The Sacred Book of the Werewolf
- Author: Victor Pelevin
- Language: Russian
- Genre: Novel
- Publication date: 2004
- Publication place: Russia
- Published in English: 2008
- Media type: Print (Paperback)
- Pages: 336 pp
- ISBN: 0670019887

= The Sacred Book of the Werewolf =

Novel by Victor Pelevin

The Sacred Book of the Werewolf («Священная книга оборотня
») is a novel by Victor Pelevin first published in Russian in 2004 and 2008 in English.

This book is in the great Russian tradition of social satire running from Gogol through to Bulgakov, according to the journalists of The Guardian. In this satirical, erotic allegory of the post-Soviet and post-9/11 world, Victor Pelevin gives new meaning to the words "unreliable narrator", according to the journalists of The New York Times.

==Plot==
This novel is the story of a former fox-woman called A Huli. The female model she represents is one of the few in Pelevin's novels to escape her usual sarcastic irony. The narration is conducted from a feminine point of view, that of A Huli. Her feelings of love are described with tenderness. She is smarter and more sensitive than her male partners. The mystery of her attraction to Pelevin remains intact, despite the differences she presents in comparison to the heroines of her other novels.

The motif of the animal-woman is frequent in Pelevin's novels. The short stories in The Life of Insects and the present work The Sacred Book of the Werewolf are two examples. This motif does not devalue the gaze towards the woman but makes it more original. It also helps to translate the idea that woman is never what she appears at first sight, that she has a double nature, that she is a mystery. Pelevine likes in Buddhism and oriental mythologies the role of the female deities rivaling the male deities but possessing more power than the latter.

The fox-woman also evokes the Chinese mythology in which she is called Huli jing (in traditional Chinese: 狐狸精). In the traditional tales and legends of Japan she is called Kitsune.

In Pelevin's novel she is an immortal spirit who reincarnates into a luxury prostitute, in Moscow, in the 1990s, after the dissolution of the USSR. Always precise in his details, the writer lends both human female and animal features to his heroine. She wears stiletto heels, but gives free rein to her instincts as a hen-hunter. She is asexual, without a reproductive system. But her clients are deceived mainly because she manages to suggest, in the form of a hallucination, a sexual relationship that does not take place. She is of a rare beauty, because of her delicacy and the color of her hair, with very small breasts. But her main attribute is her red tail which can become more or less large in the same way as the phallus of a man, depending on the sexual hallucination to be provoked. At times during the story, we can see androgynous characteristics in her image, but it is rather, a superior form of human being that allows her to use her beauty to achieve a form of hyper sexuality. We can see the superman of which Nietzsche speaks, realized in a woman.

Victor Pelevin's most tender, simple and sad novel, devoid of acute relevance and therefore almost impervious to the current of time, is according to some literary critics the best love story in his oeuvre. The relationship of the main characters - a foxy werewolf named A Huli and a "werewolf in uniform," a young FSB general - unfolds against the backdrop of a pinching impoverishment of the Russian land, the collapse of the usual (though far from flawless) way of life. Lyrical and musical (not by chance that the first edition of the book in Russia was accompanied by a disc of music tracks played in the novel) and truly touching "Sacred Book of the Werewolf".

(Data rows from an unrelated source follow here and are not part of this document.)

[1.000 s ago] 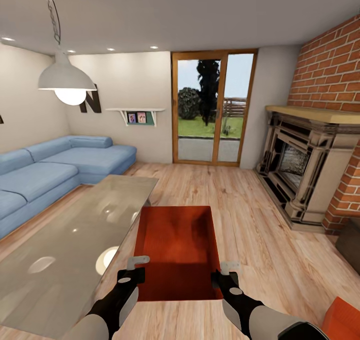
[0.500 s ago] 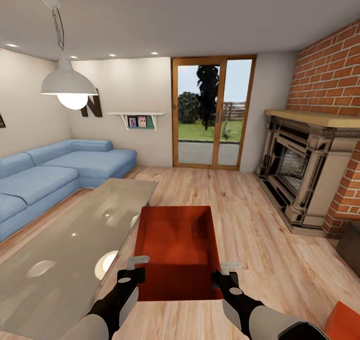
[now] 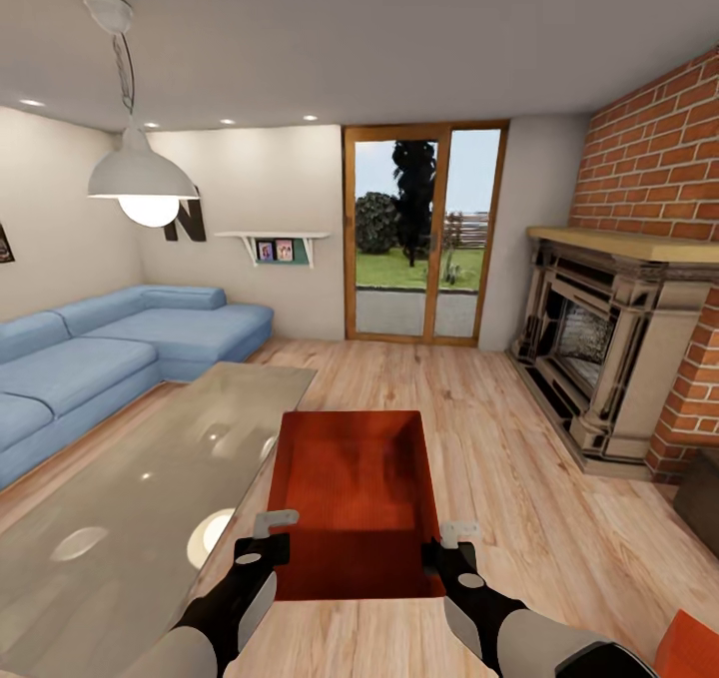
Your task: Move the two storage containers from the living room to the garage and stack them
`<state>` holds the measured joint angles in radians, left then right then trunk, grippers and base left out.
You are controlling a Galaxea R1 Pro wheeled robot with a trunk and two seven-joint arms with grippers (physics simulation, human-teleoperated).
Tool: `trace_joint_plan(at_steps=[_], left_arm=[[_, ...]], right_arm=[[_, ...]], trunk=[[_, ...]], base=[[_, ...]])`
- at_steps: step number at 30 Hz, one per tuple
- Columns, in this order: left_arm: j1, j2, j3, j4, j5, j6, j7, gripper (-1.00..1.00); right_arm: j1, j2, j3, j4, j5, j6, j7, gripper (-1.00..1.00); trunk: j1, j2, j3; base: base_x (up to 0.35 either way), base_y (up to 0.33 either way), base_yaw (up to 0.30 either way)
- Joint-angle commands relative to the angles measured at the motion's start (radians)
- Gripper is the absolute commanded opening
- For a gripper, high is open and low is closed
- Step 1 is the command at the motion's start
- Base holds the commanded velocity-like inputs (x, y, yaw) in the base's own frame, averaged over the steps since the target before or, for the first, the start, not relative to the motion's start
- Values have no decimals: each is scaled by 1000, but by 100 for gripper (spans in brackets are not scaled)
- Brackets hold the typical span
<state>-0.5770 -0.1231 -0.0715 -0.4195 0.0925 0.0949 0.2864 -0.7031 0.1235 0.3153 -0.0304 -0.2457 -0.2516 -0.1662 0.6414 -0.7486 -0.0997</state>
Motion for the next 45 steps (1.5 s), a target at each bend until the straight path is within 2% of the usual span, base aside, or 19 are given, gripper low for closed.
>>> trace_joint_plan(at_steps=[1,11,18,19,22,24,32,41,42,45], left_arm=[[-1,23,13,-5,-14,8,19,-100],[-1,23,13,-5,-14,8,19,-100],[-1,23,13,-5,-14,8,19,-100],[-1,7,-3,-7,6,5,12,-100],[1,19,-31,-7,39,5,8,-100],[1,20,-34,-6,41,6,8,-100],[2,19,-29,-6,35,7,7,-100],[2,15,-12,-4,19,8,2,-100],[2,40,1,-4,20,8,8,-100],[2,40,1,-4,20,8,8,-100]], right_arm=[[0,-5,-18,3,-21,-6,-6,-100],[0,-5,-18,3,-21,-6,-6,-100],[0,-7,-18,3,-23,-5,-6,-100],[0,1,4,5,-15,-6,-4,-100],[-1,3,16,6,-15,-7,-4,-100],[-1,3,15,7,-13,-7,-4,-100],[-1,3,20,8,-20,-8,-4,-100],[-1,4,30,7,-30,-7,-4,-100],[-1,4,-2,7,-12,-7,-4,-100],[-1,4,-2,8,-12,-6,-4,-100]], trunk=[[0,-1,0],[0,-1,16],[0,-1,18],[0,-1,18],[0,-1,18],[0,-1,18],[0,-1,18],[0,-1,18],[0,-1,18],[0,-1,18]], base=[[0,0,0],[0,0,0],[0,0,0],[0,0,0],[0,0,0],[0,0,0],[-37,0,0],[-316,0,9],[-344,0,134],[-345,0,213]])
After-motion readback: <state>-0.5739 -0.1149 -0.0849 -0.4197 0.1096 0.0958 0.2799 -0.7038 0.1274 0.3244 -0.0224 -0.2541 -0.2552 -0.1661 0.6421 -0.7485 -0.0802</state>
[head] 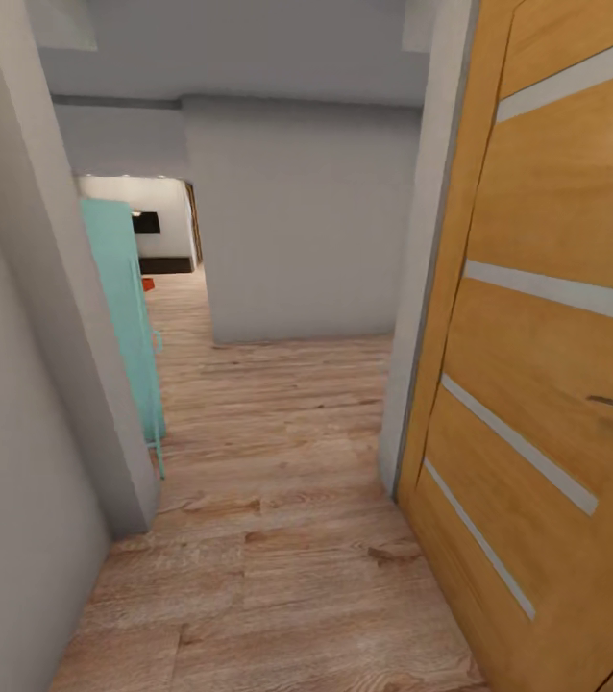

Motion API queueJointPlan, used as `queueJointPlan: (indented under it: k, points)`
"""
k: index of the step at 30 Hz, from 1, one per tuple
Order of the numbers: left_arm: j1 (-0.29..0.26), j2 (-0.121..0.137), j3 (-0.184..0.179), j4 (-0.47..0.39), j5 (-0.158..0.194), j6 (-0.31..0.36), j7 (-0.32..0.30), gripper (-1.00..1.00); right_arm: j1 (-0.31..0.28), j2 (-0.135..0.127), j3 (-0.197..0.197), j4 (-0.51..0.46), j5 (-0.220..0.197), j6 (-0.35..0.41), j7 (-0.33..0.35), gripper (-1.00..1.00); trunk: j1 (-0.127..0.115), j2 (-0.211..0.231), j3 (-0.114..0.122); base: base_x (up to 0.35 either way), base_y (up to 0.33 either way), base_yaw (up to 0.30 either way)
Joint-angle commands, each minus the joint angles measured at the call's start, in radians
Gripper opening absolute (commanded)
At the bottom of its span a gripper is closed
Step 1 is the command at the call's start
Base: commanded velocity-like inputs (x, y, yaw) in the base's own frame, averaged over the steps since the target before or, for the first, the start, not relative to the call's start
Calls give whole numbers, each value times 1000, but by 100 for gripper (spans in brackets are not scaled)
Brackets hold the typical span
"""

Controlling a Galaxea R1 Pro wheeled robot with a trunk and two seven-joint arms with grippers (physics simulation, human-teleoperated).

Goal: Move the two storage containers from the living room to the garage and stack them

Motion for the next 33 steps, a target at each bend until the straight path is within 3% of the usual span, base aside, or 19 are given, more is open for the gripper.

The feminine principle of wisdom, of the soul of the world takes the form here of the sexual energy on which A Huli feeds to live eternally.

== Soundtrack==
The first edition of the novel in Russia was accompanied by a disc with a soundtrack of songs, which throughout the book hears the main character of the novel A Huli.

1. 梦驼铃 meng tuo ling — Chinese song "Mantolin" (literally - Hearing camel bells in a dream).
2. Herminia — Filosofia.
3. Добрая ночь — Archdeacon Roman (Tamberg) and Priest Alexei Grachev (album "Sea of Life" (2002)).
4. Shocking Blue — I'll Follow the Sun.
5. Santocas — Valodia.
6. Sally Yeh — Lai Ming Bat Yiu Loi (/ Chinese Ghost Story 1).
7. Leslie Cheung — ? ( Chinese Ghost Story 2).
8. Carlos Puebla — Un nombre.
9. Trịnh Công Sơn — (Vũ Thanh Xuân).
10. Choir of All Saints, Honiara — Jisas Yu Holem Blong Mi.
11. Nat King Cole — Quizas, Quizas, Quizas.